On the marketing side of writing, we often talk about book sales and Amazon reviews. But long before a book hits the market, you have to win with readers in order to receive these prizes.
It starts with something simple–create empathy. According to Google, empathy is:
the ability to understand and share the feelings of another
We are responsible for the empathy built inside our readers. They pick up our title and feel no emotion one way or the other toward the characters on our pages. We somehow have to move them from apathetic to empathetic. So how do we engage a reader and make our story matter?
Well, it’s quite simple really. We heighten the stakes, and we make likable characters.
Give your characters an unsolvable problem. The conflict of your story has to matter. It needs to offer something unfathomable, painful, crucial to the plot. If the conflict isn’t solved, your story no longer should have a happily-ever-after. Everything should pend on this solution-less problem, and it must have a weight that matters.
Create a character you love. One way we give the conflict weight is by designing likable characters.
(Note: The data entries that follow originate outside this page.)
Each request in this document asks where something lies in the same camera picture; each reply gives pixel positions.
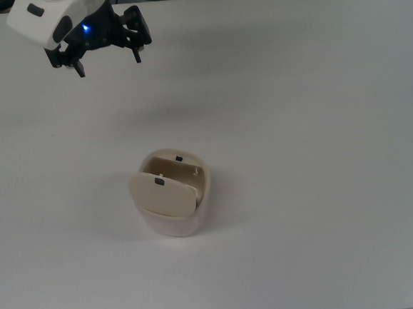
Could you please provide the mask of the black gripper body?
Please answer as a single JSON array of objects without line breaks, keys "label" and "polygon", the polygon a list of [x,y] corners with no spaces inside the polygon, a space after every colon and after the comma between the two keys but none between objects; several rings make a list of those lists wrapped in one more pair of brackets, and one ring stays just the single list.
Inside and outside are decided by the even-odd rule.
[{"label": "black gripper body", "polygon": [[64,51],[74,54],[101,49],[111,44],[117,47],[126,46],[126,33],[118,18],[110,1],[105,0],[99,9],[85,17],[66,36],[64,41],[67,46]]}]

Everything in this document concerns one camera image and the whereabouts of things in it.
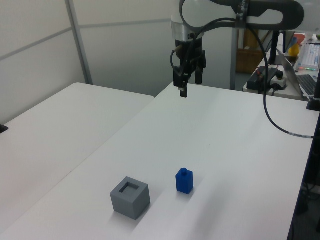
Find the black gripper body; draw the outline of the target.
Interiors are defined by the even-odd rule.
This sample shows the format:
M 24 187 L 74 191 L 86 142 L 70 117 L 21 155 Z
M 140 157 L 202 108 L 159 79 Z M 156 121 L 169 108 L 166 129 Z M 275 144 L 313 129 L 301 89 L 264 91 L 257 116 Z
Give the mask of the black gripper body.
M 203 39 L 195 41 L 175 40 L 176 56 L 180 59 L 180 66 L 175 67 L 178 73 L 193 73 L 204 70 Z

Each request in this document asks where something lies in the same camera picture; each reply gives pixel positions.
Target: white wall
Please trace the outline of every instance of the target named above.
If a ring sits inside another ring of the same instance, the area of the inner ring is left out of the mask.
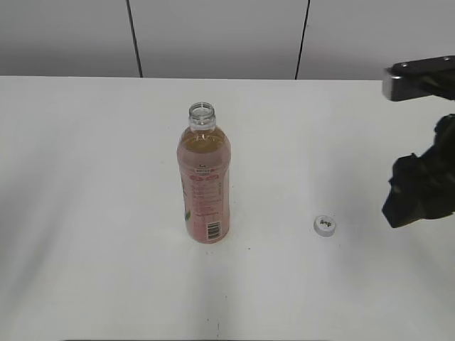
[[[406,60],[455,53],[454,0],[313,0],[300,79],[382,78]]]
[[[293,79],[307,0],[130,0],[145,77]],[[313,0],[300,79],[455,53],[454,0]],[[125,0],[0,1],[0,75],[138,76]]]
[[[292,79],[306,0],[132,0],[146,77]]]
[[[0,75],[137,76],[124,0],[1,0]]]

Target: bottle neck
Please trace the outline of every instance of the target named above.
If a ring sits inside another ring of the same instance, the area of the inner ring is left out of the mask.
[[[191,131],[198,133],[213,131],[216,127],[215,109],[209,103],[195,103],[190,108],[188,122]]]

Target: pink label
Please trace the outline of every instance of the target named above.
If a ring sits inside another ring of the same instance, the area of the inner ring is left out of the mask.
[[[229,230],[229,171],[227,168],[181,167],[185,221],[189,234],[210,243]]]

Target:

We give them traits that we find attractive: gentleness, humility, compassion, bravery… This doesn’t mean they’re perfect. Sometimes we write flaws into their being, but make those flaws draw the reader to sympathy.
Do your readers empathize with the plight of your characters? If not, what keeps them from fully engaging in your story? It may be the plot simply needs deepened, or it could be your characters need more likable traits. How do you win with your readers?
Cool post, I am a big fan of the proactive, sympathetic characters that are morally ambiguous. I think when writers show the darkness in them it makes the good parts brighter.
Thanks for stopping in to share your thoughts today. I agree. Darkness also creates vulnerabilities. It makes characters relatable and real.
No problem! My favorite character is partly my favorite because of how much I personally relate to them.